The Tripper was shot in Boulder Creek. The redwood mountains of Santa Cruz, California.

In August 2007, writer-producer Fritz Jünker sued the Arquettes' production company, Coquette Productions, Inc., for copyright infringement, claiming Jünker's 2001 film, The Truth About Beef Jerky, was the basis for The Tripper. The Truth About Beef Jerky was also shot in the same state park north of Santa Cruz, several years before The Tripper. The case never went to court and was eventually dropped, because Jünker could not afford to take the case to court.

==Reception==

=== Release ===
The film had its world premiere at the Screamfest Horror Film Festival on October 13, 2006. It was also shown as a bonus film as part of 2006's After Dark Horrorfest. On April 19, 2007, the film premiered at the Del Mar Theater in Santa Cruz, with Arquette and fellow cast members present for an audience Q&A. The film received a limited theatrical release the following day on April 20, a reference to 420 in cannabis culture which is a theme of the film.

The Canadian premiere of The Tripper was at Fantasia Festival in 2007.

The MPAA rating system gave the film an R rating for strong horror violence and graphic violence, drug content, language, and some sexuality/nudity.

=== Critical reception ===
On review aggregator Rotten Tomatoes, The Tripper has an approval rating of 40% based on 15 reviews.

In his review for Variety, Justin Chang wrote, "For anyone who's ever wanted to see a bunch of 'shroom-smoking, free-love-espousing flower children get picked off one by one, The Tripper' has undeniable appeal. But the cynical script by Arquette and Joe Harris also has various axes to grind with conservatives, the Iraq War and, most pointedly (and absurdly), Reagan's policies toward mental patients. Don't be fooled by the semi-serious veneer; this is a movie whose idea of political humor is an attack dog named Nancy."

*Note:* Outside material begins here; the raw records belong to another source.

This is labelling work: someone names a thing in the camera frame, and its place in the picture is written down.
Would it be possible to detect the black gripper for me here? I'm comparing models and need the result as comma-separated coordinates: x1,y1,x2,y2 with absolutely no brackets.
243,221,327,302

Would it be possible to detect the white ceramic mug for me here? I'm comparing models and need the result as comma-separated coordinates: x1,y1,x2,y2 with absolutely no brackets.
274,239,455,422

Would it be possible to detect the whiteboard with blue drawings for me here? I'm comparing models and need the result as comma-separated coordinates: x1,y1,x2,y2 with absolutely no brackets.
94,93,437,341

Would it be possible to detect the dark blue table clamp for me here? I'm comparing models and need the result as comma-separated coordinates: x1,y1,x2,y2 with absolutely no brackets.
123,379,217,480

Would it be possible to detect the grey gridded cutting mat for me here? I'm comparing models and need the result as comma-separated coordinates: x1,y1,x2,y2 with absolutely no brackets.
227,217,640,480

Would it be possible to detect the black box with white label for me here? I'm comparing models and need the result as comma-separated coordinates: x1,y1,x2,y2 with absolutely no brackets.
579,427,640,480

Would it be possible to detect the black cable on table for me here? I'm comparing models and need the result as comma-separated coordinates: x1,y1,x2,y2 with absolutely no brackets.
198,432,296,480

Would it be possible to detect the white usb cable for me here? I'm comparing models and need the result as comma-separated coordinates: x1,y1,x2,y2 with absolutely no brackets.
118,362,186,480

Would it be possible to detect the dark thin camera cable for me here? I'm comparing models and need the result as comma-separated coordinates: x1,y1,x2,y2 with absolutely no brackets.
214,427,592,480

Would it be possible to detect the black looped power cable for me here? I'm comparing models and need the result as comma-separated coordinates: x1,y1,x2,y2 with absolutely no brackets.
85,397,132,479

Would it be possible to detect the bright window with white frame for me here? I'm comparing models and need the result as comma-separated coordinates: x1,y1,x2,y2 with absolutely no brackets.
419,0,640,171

Brian Holcomb of CinemaBlend said the film's real strength is "a good-natured and modest sense of mischievous fun. It's a dumb movie made by a director smart enough to recognize absurdity when he sees it." In his review of the DVD, MovieWeb's Evan Jacobs said the film is "a nostalgic homage to the exploitation films of Wes Craven and Tobe Hooper." Criticisms of the film were that it succumbs to slasher film clichés, as well as that it has a lack of scares. Film Threat wrote, "While the film has some genuinely cutting observations about both liberals and conservatives to make, the aforementioned middle contains too many scenes of people either doing drugs or dancing; and too few (in fact, almost none) of the biting satire that fueled the first act. Not until the ending do we get a whiff of what made it great earlier."

==Home media==
The DVD was released on October 23, 2007, as an unrated version, with 4 minutes not seen in the theatrical cut. The DVD includes audio commentary by cast and crew, deleted scenes, and behind-the-scenes featurettes.

==Comic book==
Image Comics, in conjunction with Raw Studios, published the Tripper comic adaptation David Arquette's The Tripper during May 2007 in its first edition. David Arquette is credited with the story, alongside Joe Harris, who adapted the concept for the comic medium with artist Nat Jones.